I've got a struct which contains a few int and bool members, and I'm looking to obtain the lowest value from the list (actually making an A* Search based Path Finder).

Basically, my object looks like this:

    public struct Tile
    {
        public int id;
        public int x;
        public int y;
        public int cost;
        public bool walkable;
        public int distanceLeft;
        public int parentid;
    }

And I want to get the item with the lowest distanceLeft. The list is declared like so:

        List<Structs.Tile> openList = new List<Structs.Tile>();

And values are assigned in this manner:

        while (pathFound == null)
        {
            foreach (Structs.Tile tile in map)
            {
                foreach (Structs.Tile tile1 in getSurroundingTiles(Current))
                {
                    if (tile1.x == tile.x && tile1.y == tile.y)
                    {
                        Structs.Tile curTile = tile1;
                        curTile.parentid = Current.id;
                        curTile.distanceLeft = (Math.Abs(tile.x - goalx) + Math.Abs(tile.y - goaly));
                        if (curTile.distanceLeft == 0)
                        {
                            pathFound = true;
                        }
                        openList.Add(curTile);
                    }
                }
            }
            foreach (Structs.Tile tile in openList)
            {

            }
        }

If I had to guess I'd say this is either very difficult or far more complex than I'm making it sound, or incredibly easy and I'm just confused.

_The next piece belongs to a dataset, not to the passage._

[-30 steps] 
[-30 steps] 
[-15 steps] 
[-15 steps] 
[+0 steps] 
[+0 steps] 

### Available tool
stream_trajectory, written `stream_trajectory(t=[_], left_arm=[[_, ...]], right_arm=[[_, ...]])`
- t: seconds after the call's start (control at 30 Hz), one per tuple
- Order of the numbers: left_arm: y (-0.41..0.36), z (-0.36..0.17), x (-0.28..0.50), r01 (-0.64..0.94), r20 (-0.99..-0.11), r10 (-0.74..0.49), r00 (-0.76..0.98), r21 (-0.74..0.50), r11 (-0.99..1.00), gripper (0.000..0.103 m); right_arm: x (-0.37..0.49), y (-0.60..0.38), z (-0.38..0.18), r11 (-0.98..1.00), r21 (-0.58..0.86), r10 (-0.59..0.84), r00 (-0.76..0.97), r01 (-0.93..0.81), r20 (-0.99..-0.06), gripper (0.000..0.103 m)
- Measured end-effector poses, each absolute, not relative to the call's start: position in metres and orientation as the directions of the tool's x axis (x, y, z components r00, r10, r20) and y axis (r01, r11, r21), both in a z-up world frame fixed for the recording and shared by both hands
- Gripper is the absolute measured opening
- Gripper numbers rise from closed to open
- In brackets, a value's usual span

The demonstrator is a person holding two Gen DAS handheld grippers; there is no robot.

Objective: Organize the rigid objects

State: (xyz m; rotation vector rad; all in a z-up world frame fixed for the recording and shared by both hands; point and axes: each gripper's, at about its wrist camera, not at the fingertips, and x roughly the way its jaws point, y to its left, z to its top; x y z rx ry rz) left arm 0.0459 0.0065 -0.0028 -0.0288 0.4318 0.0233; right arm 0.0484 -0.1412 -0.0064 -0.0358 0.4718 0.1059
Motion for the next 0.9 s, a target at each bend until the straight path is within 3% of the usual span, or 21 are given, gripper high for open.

I did think about scrolling through the list and comparing each item to its lower counterpart, but that seems unreasonable considering the age we're in, it just seems there would be a simpler way. I don't care for the order of the list, as I am assigning each item an index from which I can call it.

Thanks in advance!

Why do you use a struct? It does consume about 28 bytes which is much bigger than the pointer size of 4/8 bytes. Every method which does consume your struct needs to carry 28 bytes. If it would be class the comparison would be much faster. — Alois Kraus, Feb 19 '13 at 21:30
It probably is a duplicate mbeckish, but I don't know Linq well enough to know that this is a Linq function, so my sincere apologies for this. I'd still like to retain this thread for a while though, as it does contain a response which I think could be useful to some people (others who may not know of Linq or the association referenced here). — XtrmJosh, Feb 19 '13 at 21:34
Alois Kraus - I am not entirely aware of the pros and cons behind using a class, though I would've thought that declaring a new instance of a class would be more of a job than a new instance of a struct? If not, let me know and I'll remember this for future reference. Thanks massively for your advise, I appreciate it a lot! — XtrmJosh, Feb 19 '13 at 21:35
There is a little article explaining this stuff: http://msdn.microsoft.com/en-us/magazine/cc301569.aspx — Alois Kraus, Feb 19 '13 at 21:59

score 5 · Answer 1 · edited May 23 '17 at 12:07

5

The other answers explain how to do this with LINQ - however, they are all O(n) or slower. Using one of those methods will significantly slow down your pathfinding algorithm.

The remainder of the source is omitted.